「お気に入りだけモノクロで悲しい?」――プロがモノクロを選ぶ理由
- 故島永幸

- 10月13日
- 読了時間: 3分
SNSの“モヤモヤ投稿”
「七五三の撮影をプロにお願いしたら、私の一番お気に入りだけがモノクロで納品されて悲しい。」この一般の方の投稿を見て、少しドキッとしました。——なぜなら、私もモノクロにすることが少なからず有るからです。
幸い、これまでクレームはありませんが、フォトグラファーとして見て見ぬ振りは出来ないテーマです。
私がモノクロを選ぶとき——“色を捨てる”のではなく“語りを磨く”
私がカラーではなくモノクロを選ぶ理由は、伝えたい意図が明確にあるときです。人は派手な色彩に目を奪われます。美しい夕陽、燃えるような紅葉——背景の色が主役を喰ってしまうことがあります。主題が人物である以上、写真に語らせたい「物語(ストーリーテリング)」を邪魔する色は、あえて取り除く判断をします。
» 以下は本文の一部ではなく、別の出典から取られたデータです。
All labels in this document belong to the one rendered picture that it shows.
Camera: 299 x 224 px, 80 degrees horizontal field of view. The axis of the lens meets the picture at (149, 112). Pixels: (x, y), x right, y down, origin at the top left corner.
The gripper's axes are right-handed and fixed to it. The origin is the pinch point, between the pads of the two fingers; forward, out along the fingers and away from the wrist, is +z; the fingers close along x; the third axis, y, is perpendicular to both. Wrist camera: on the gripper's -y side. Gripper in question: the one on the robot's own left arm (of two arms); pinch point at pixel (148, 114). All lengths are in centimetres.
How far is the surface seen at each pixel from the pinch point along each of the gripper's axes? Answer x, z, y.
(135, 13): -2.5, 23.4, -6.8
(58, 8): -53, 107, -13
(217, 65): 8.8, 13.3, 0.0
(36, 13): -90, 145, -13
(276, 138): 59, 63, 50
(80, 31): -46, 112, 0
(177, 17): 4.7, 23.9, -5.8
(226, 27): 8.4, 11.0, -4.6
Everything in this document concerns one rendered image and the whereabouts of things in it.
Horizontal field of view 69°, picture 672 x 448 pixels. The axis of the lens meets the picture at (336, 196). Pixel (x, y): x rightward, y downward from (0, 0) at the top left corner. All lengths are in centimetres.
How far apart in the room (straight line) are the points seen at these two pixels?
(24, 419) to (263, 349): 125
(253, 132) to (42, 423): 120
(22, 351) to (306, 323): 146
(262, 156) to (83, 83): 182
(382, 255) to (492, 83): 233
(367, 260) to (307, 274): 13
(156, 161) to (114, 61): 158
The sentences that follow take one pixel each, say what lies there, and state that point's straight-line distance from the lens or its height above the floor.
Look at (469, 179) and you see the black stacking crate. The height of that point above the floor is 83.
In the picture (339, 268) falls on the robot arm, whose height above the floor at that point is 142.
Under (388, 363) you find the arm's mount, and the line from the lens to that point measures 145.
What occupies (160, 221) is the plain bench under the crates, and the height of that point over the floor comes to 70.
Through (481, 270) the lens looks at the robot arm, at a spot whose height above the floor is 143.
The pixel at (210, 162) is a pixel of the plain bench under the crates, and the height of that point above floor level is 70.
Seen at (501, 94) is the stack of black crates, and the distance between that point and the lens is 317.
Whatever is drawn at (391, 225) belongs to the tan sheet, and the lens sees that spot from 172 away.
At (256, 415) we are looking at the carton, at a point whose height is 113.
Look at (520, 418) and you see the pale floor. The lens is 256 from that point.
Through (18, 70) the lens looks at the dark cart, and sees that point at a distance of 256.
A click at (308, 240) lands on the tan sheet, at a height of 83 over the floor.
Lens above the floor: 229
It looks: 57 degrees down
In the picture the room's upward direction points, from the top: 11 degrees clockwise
モノクロは「情報量を減らす」処理ではなく、“主題への視線誘導を最大化する編集” だと考えています。
誤解しやすいポイント:モノクロは“彩度ゼロ”ではない
モノクロは「彩度を0にしただけ」ではありません。元の色情報(チャンネル)ごとに濃度をコントロールし、立体感と階調(コントラスト)の設計を行い、視線が主題へスッと流れるように整えます。Photoshopでいえば、単純に彩度をゼロにしただけではありません。
かつてはチャンネルミキサー/トーンカーブ/部分的なコントラストなどを意図に沿って組み合わせました。現在はチャンネルミキサーはモノクロ・フィルターに置き換わりましたが、簡単そうで実は難しい。仕上がりの説得力は、理論と手間そして、モノクロの理解度に比例します。
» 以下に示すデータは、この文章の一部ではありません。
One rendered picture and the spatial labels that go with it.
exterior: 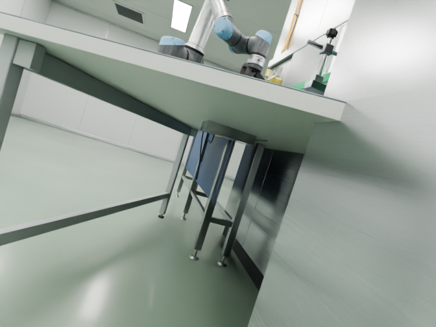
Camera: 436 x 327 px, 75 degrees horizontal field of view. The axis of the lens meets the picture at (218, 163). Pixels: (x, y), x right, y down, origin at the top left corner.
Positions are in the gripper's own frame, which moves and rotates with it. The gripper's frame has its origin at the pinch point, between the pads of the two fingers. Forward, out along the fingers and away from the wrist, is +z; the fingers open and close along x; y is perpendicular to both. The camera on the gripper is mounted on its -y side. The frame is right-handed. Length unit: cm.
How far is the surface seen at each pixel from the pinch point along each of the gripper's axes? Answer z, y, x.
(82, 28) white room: -155, 257, -614
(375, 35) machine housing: -6, 6, 81
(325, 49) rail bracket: -14, -1, 52
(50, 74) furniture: 14, 66, 34
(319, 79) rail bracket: -7, -2, 52
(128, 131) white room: 40, 94, -611
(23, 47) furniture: 11, 69, 46
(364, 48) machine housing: -4, 6, 79
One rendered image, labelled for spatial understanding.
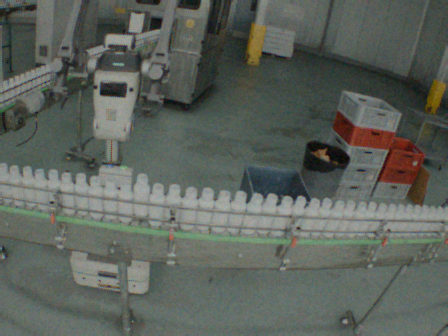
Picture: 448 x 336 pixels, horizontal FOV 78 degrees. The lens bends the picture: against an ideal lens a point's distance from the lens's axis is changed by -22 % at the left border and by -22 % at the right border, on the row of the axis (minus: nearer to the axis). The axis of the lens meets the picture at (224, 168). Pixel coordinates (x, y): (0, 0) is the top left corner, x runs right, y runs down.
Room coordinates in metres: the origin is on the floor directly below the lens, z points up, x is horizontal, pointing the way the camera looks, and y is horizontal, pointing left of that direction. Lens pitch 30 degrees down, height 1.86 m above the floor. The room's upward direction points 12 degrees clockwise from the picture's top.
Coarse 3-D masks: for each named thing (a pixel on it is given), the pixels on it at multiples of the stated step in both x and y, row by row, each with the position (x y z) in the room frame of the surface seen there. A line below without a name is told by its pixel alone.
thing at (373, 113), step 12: (348, 96) 3.24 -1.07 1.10; (360, 96) 3.45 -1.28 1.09; (348, 108) 3.20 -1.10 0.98; (360, 108) 3.01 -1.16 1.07; (372, 108) 3.05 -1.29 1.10; (384, 108) 3.47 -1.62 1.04; (360, 120) 3.02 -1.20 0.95; (372, 120) 3.08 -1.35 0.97; (384, 120) 3.13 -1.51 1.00; (396, 120) 3.18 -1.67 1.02
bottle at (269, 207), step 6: (270, 198) 1.08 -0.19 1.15; (276, 198) 1.07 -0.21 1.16; (264, 204) 1.06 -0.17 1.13; (270, 204) 1.05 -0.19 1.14; (264, 210) 1.05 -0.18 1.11; (270, 210) 1.04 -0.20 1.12; (276, 210) 1.06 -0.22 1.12; (258, 222) 1.05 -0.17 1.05; (264, 222) 1.04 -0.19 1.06; (270, 222) 1.05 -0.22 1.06
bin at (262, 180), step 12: (252, 168) 1.66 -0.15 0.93; (264, 168) 1.68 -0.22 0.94; (276, 168) 1.69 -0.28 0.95; (252, 180) 1.67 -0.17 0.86; (264, 180) 1.68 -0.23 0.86; (276, 180) 1.69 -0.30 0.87; (288, 180) 1.71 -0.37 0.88; (300, 180) 1.63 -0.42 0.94; (252, 192) 1.40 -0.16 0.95; (264, 192) 1.68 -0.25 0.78; (276, 192) 1.70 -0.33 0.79; (288, 192) 1.71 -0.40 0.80; (300, 192) 1.58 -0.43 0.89
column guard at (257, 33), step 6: (252, 24) 8.81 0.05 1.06; (252, 30) 8.66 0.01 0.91; (258, 30) 8.63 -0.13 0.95; (264, 30) 8.66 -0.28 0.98; (252, 36) 8.61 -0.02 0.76; (258, 36) 8.64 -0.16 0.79; (264, 36) 8.67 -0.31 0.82; (252, 42) 8.61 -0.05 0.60; (258, 42) 8.64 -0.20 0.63; (252, 48) 8.62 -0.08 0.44; (258, 48) 8.65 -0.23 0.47; (246, 54) 8.74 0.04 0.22; (252, 54) 8.63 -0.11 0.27; (258, 54) 8.66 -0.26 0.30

カラーが欲しかった気持ち:なぜ渡さないの?への違和感
今回の問題の核心は二つ。
カラー版がほしかったのに、もらえなかった。
モノクロの仕上がりに感動できなかった。
正直、お客様がカラーを望むのにカラーを渡さない理由がわかりません。カラー版も一緒に出していれば、SNSで騒動になることも無かったハズです。
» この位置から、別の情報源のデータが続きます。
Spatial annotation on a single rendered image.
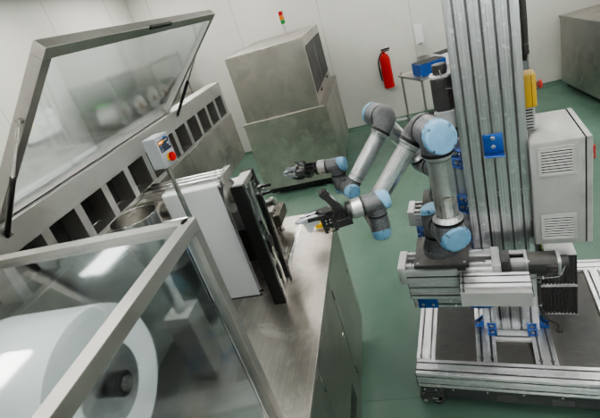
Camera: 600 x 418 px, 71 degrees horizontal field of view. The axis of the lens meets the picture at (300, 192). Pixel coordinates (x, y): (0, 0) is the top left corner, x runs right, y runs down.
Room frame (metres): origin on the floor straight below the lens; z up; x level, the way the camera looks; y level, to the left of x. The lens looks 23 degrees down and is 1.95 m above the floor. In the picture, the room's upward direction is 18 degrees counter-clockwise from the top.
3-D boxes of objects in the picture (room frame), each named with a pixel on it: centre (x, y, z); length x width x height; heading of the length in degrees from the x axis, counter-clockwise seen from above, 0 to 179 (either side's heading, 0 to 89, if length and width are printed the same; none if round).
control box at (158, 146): (1.31, 0.37, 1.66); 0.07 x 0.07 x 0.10; 66
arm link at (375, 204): (1.40, -0.26, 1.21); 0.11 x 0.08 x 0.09; 90
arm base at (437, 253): (1.53, -0.52, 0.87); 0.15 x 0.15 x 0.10
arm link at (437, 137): (1.39, -0.52, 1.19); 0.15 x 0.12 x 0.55; 0
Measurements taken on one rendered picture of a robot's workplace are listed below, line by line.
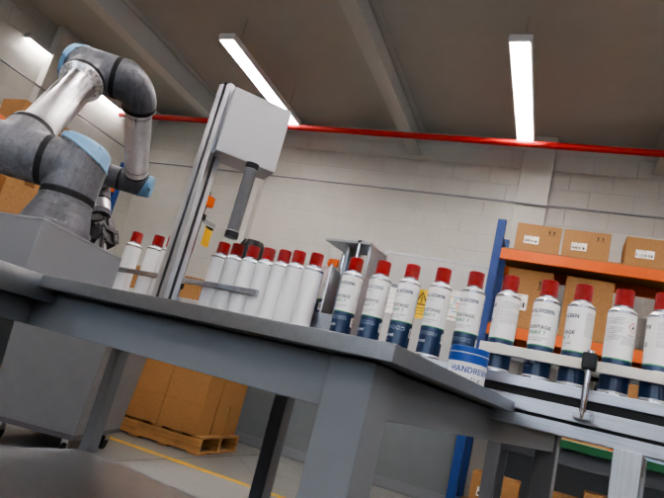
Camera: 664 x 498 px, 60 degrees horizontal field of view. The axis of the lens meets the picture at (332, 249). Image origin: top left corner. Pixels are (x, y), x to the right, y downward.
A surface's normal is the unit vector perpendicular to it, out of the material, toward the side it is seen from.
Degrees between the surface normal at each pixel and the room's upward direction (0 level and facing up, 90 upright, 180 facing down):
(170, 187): 90
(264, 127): 90
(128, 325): 90
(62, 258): 90
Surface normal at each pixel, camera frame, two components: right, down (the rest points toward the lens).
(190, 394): -0.23, -0.29
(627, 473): -0.47, -0.32
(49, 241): 0.91, 0.15
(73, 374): -0.03, -0.18
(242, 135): 0.43, -0.11
一方で、なぜモノクロを選んだのかという点にも私は興味があります。モノクロでも感動させられていれば、クレームにはならなかったと思います。その選択は正しかったのか? 処理は適切だったのか?
——プロ側の自問は尽きません。
プロは永遠に“未完成”
私たちフォトグラファーに安住の地はありません。常に成長を求めチャレンジし続け無ければ、あっという間に感性は錆び、表現者としての職を追われます。マスターやフェローと言えども同じです。名画を残した巨匠たちも、人生の最後まで実験と失敗を積み重ね、歴史を築きました。 駆け出しの人には酷に聞こえるかもしれませんが、それが表現者の道です。どうぞご勘弁を。